**WHAT THIS TASK INVOLVES**
Your task is to show every line in the listing below that includes "floor".

**INPUT**
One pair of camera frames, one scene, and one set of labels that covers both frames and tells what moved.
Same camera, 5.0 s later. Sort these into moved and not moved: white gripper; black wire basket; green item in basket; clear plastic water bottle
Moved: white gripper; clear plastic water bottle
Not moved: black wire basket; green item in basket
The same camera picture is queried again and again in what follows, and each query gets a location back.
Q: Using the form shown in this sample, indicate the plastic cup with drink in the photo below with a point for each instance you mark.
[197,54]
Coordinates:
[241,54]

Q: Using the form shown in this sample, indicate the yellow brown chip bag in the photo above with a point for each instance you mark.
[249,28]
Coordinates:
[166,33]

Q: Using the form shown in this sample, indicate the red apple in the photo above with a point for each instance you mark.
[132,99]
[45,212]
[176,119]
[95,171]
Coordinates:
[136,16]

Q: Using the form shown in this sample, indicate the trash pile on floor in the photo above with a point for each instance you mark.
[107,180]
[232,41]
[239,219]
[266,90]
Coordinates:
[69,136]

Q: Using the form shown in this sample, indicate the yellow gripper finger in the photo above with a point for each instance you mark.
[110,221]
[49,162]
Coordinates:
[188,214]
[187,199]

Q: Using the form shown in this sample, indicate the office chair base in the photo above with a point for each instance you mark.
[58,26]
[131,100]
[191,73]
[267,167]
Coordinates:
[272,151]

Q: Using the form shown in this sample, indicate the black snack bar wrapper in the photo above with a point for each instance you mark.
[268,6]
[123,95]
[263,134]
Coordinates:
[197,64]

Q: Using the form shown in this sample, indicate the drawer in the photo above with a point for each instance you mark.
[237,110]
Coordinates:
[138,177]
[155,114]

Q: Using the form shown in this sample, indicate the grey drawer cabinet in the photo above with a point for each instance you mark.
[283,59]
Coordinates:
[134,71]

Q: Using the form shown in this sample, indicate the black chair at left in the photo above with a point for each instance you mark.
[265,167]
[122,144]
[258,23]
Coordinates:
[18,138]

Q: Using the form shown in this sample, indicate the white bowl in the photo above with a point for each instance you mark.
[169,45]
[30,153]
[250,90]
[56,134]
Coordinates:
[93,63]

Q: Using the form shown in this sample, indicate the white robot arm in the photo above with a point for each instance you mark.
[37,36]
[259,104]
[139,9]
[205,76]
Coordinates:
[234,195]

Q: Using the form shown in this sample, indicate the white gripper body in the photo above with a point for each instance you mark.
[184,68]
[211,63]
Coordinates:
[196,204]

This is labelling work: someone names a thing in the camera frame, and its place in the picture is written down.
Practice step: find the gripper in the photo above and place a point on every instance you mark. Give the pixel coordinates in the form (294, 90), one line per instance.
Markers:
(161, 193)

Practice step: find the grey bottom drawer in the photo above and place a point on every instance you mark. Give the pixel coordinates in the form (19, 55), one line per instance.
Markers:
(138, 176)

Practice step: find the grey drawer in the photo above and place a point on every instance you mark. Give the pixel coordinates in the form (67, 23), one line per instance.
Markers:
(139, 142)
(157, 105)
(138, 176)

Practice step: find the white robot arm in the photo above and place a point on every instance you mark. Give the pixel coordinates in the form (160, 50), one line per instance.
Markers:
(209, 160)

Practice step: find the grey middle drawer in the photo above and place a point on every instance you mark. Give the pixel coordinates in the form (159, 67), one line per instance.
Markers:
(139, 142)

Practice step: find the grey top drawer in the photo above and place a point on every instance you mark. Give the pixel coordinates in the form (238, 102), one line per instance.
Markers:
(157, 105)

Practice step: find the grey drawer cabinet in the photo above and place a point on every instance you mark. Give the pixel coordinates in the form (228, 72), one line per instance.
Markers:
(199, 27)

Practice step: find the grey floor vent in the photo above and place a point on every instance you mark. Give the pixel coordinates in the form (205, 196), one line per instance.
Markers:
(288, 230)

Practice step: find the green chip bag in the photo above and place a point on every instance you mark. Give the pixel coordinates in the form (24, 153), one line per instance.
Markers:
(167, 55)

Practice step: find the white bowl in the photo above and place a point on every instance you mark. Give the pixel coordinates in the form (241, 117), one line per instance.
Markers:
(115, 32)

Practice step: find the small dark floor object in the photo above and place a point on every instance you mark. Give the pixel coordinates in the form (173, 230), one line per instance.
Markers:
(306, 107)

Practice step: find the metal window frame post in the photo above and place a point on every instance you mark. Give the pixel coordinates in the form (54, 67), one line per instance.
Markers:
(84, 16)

**RESULT**
Q: Using the form shown in this sample, indicate the trash pile on floor in the photo above with a point for each instance you mark.
Practice step: find the grey floor vent in the photo above and place a point on every instance you mark. Give the pixel coordinates in the form (205, 196), one line per instance.
Practice step: find the small dark floor object in the photo above and place a point on every instance you mark. Give the pixel coordinates in the form (173, 230), one line per instance.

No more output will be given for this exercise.